AIM OF THE EXERCISE: One line in the listing below contains "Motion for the". Repeat that line and each line after it exactly, ending with the last one.

----------------------------------------

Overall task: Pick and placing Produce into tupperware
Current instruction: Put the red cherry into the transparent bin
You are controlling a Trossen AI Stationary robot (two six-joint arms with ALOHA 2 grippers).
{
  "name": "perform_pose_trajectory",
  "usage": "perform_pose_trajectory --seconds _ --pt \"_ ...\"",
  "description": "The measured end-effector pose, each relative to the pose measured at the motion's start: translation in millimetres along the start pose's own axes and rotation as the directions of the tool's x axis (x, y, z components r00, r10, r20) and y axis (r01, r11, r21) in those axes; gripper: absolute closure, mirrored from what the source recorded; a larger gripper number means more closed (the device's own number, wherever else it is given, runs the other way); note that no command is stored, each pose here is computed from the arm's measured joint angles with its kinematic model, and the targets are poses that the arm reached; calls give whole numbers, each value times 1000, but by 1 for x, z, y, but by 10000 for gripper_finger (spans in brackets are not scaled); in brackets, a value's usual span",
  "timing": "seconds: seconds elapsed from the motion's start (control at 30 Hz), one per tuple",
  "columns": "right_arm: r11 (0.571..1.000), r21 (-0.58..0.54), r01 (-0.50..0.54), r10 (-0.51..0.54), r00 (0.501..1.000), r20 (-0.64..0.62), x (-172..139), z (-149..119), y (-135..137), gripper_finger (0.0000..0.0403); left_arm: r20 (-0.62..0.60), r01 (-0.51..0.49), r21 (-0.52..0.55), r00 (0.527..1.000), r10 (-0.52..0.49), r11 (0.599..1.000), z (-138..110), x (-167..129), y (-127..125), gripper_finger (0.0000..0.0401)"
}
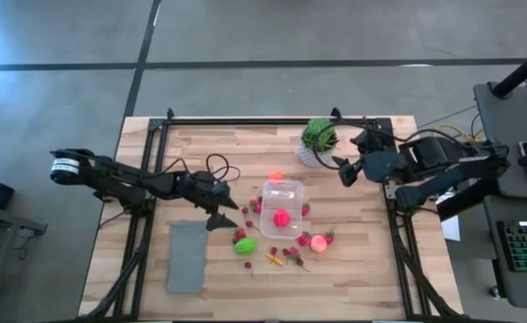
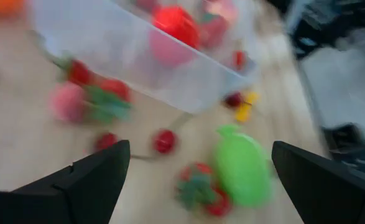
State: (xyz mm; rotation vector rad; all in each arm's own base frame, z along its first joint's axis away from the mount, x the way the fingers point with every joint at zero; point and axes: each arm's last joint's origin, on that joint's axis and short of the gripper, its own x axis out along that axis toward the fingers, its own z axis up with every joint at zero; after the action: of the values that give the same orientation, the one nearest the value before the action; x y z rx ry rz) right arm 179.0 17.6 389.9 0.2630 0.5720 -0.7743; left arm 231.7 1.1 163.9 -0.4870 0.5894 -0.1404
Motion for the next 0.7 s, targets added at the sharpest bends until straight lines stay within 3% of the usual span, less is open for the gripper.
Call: perform_pose_trajectory --seconds 0.17,0.4,0.53,0.7 --pt "1000 10 4 -4 1000 -4 1 -1 -2 38 40 -72 104 997 68 992 5 1 2 23" --pt "1000 17 15 -15 1000 -3 1 -2 -7 38 -48 -167 232 982 183 958 -9 18 17 25" --pt "1000 22 13 -13 1000 -2 0 -4 -10 38 -50 -238 229 965 256 944 -8 28 22 34" --pt "999 45 13 -13 1000 -1 -1 -8 -15 38 -59 -247 251 961 269 936 -3 37 23 65"
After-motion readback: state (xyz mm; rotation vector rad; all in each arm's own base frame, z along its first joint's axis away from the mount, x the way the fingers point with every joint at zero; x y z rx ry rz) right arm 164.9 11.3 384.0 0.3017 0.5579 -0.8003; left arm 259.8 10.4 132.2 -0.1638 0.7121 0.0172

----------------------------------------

PROBLEM SOLUTION:
Motion for the next 0.7 s, targets added at the sharpest bends until straight lines stay within 3% of the usual span, less is open for the gripper.
Call: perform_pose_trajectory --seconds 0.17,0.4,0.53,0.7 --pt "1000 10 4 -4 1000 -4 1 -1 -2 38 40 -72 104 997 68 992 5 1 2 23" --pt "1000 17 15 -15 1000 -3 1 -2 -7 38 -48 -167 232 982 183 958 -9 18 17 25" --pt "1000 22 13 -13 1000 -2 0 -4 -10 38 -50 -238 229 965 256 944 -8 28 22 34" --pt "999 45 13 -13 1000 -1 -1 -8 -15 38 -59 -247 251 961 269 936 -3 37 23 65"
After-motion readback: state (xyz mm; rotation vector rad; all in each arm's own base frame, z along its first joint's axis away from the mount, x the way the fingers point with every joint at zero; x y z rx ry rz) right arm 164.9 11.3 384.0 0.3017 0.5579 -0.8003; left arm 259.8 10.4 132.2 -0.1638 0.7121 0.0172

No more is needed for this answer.